Re: [DNSOP] Benjamin Kaduk's No Objection on draft-ietf-dnsop-serve-stale-09: (with COMMENT)

Benjamin Kaduk <kaduk@mit.edu> Thu, 05 December 2019 23:02 UTC

Date: Thu, 05 Dec 2019 15:01:56 -0800
From: Benjamin Kaduk <kaduk@mit.edu>
To: Dave Lawrence <tale@dd.org>
Cc: The IESG <iesg@ietf.org>, draft-ietf-dnsop-serve-stale@ietf.org, dnsop-chairs@ietf.org, dnsop@ietf.org
Message-ID: <20191205230156.GK13890@kduck.mit.edu>
References: <157550657421.11138.9701797814145174644.idtracker@ietfa.amsl.com> <24041.24980.589811.102928@gro.dd.org>
MIME-Version: 1.0
Content-Type: text/plain; charset="us-ascii"
Content-Disposition: inline
In-Reply-To: <24041.24980.589811.102928@gro.dd.org>
User-Agent: Mutt/1.12.1 (2019-06-15)
Archived-At: <https://mailarchive.ietf.org/arch/msg/dnsop/-1kqUUrWikZ8qIDM3D34GHxnhcQ>
Subject: Re: [DNSOP] Benjamin Kaduk's No Objection on draft-ietf-dnsop-serve-stale-09: (with COMMENT)
Precedence: list

On Thu, Dec 05, 2019 at 02:59:16PM -0500, Dave Lawrence wrote:
> Thank you very much for your review, Ben.
> 
> Benjamin Kaduk via Datatracker writes:
> >    For a comprehensive treatment of DNS terms, please see [RFC8499].
> > 
> > (side note: I myself would not use the word "comprehensive" when it
> > explicitly says that "some DNS-related terms are interpreted quite
> > differently by different DNS experts", but I understand why it is used
> > here.)
> 
> Would "For a glossary of ..." work better?  Slightly simpler text then too.

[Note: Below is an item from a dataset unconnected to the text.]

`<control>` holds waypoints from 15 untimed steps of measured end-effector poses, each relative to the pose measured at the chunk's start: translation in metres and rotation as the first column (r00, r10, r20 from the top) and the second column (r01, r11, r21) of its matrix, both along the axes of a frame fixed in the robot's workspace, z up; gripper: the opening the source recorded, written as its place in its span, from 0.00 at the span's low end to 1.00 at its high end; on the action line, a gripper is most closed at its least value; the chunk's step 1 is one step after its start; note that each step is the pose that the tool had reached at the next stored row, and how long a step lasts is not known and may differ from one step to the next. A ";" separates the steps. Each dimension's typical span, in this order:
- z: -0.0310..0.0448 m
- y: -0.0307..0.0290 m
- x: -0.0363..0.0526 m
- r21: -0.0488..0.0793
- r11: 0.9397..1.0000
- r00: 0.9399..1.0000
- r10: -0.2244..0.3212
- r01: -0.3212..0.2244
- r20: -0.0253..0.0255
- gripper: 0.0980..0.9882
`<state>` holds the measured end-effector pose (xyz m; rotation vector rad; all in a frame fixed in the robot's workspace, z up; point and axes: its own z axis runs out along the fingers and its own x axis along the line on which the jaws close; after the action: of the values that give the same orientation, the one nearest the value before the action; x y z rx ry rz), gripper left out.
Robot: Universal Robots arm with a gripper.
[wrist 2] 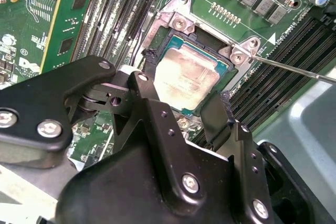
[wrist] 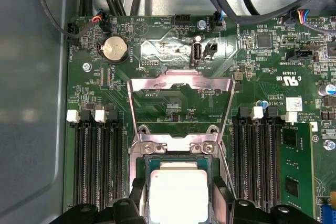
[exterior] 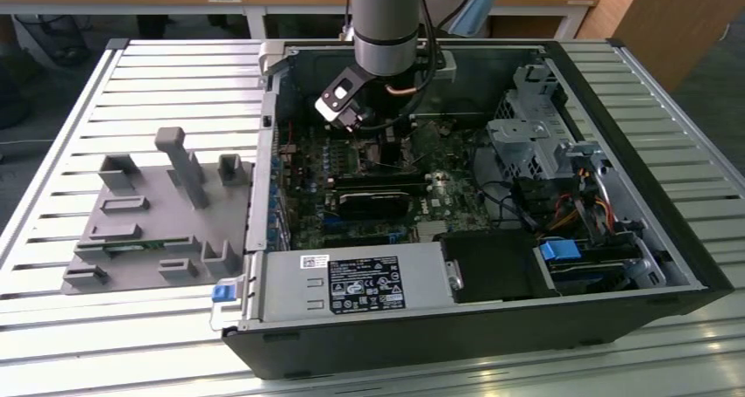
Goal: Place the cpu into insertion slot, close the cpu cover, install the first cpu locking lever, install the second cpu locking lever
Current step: 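Place the cpu into insertion slot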
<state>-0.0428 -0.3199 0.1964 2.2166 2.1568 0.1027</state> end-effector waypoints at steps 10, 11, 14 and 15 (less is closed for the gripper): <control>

Indeed it would!  And now I feel better about making you read a "side note"
that I didn't expect to change anything...

> >    There are a number of reasons why an authoritative server may become
> >    unreachable, including Denial of Service (DoS) attacks, network
> >    issues, and so on.  If a recursive server is unable to contact the
> >    authoritative servers for a query but still has relevant data that
> > 
> > side note: the way this is worded might make a reader wonder if the
> > recursive is expected to attempt to contact all known authoritatives
> > before declaring failure.
> 
> It's slightly complicated but I'd say "expected to" is yes in the
> general sense of it but the devil is in the details.  Most
> implementations basically do try all authorities of the set their
> working with, but also have safeguards for getting bogged down, like
> what is later described as the query resolution timer.  This keeps
> them from being tarpitted on an NS RRset that provides many
> authorities that all have some sort of aberrant behavior, whether that
> be unreachability or super slow TCP or whatever.  This isn't just
> theoretical either, but observed in the wild.
> 
> Based on that I'd be reluctant to add either "all" into there, or to
> fully describe the situation.

Understood, and that's why it was a "side note" :)
(I was mostly not sure about the scope of "the set they're working with",
not that that matters.)

> >    Several recursive resolver operators, including Akamai, currently use
> >    stale data for answers in some way.  A number of recursive resolver
> > 
> > I did not follow the discussions that led to this wording, but one of my
> > colleagues at Akamai suggested that "currently fall back to stale data
> > for answers under some circumstances" might be a nicer wording, though I
> > note that Adam has already proposed some text here as well, which is
> > probably fine.
> 
> Per Adam's review I'd already stricken the mention of Akamai's
> operations here.  In the earliest versions of the draft it kind of fit
> in more naturally as being one member of a set of other explicitly
> named providers, but the latter were implementations rather than
> specific operations and subsequent edits separated them out.
> Ultimately the call-out to a specific operator (and in particular, the
> one I worked for at the time) was more meaningful background when
> the draft was first introduced than is necessary to have in there now.
> 
> > I recommend using "[this document]" in the section references, since a
> > reader reading the updated content in the context of RFC 1035 might look
> > there instead of here.
> 
> Yes, I had also updated this per Adam's review to have the RFC Editor
> adjust accordingly.
> 
> > side note: I'm slightly surprised that the semantics of the absence of
> > Recusion Desired are not more tightly nailed down, but neither is it the
> > role of this document to specify them.
> 
> We're barely scratching the surface about what might surprise you that
> isn't more tightly nailed down in the DNS. Did I ever tell you about
> that time in DoH where we argued for metaphorical days over what TC
> really means? 

I'll have to ask you about that in Vancouver.  (Over beer.)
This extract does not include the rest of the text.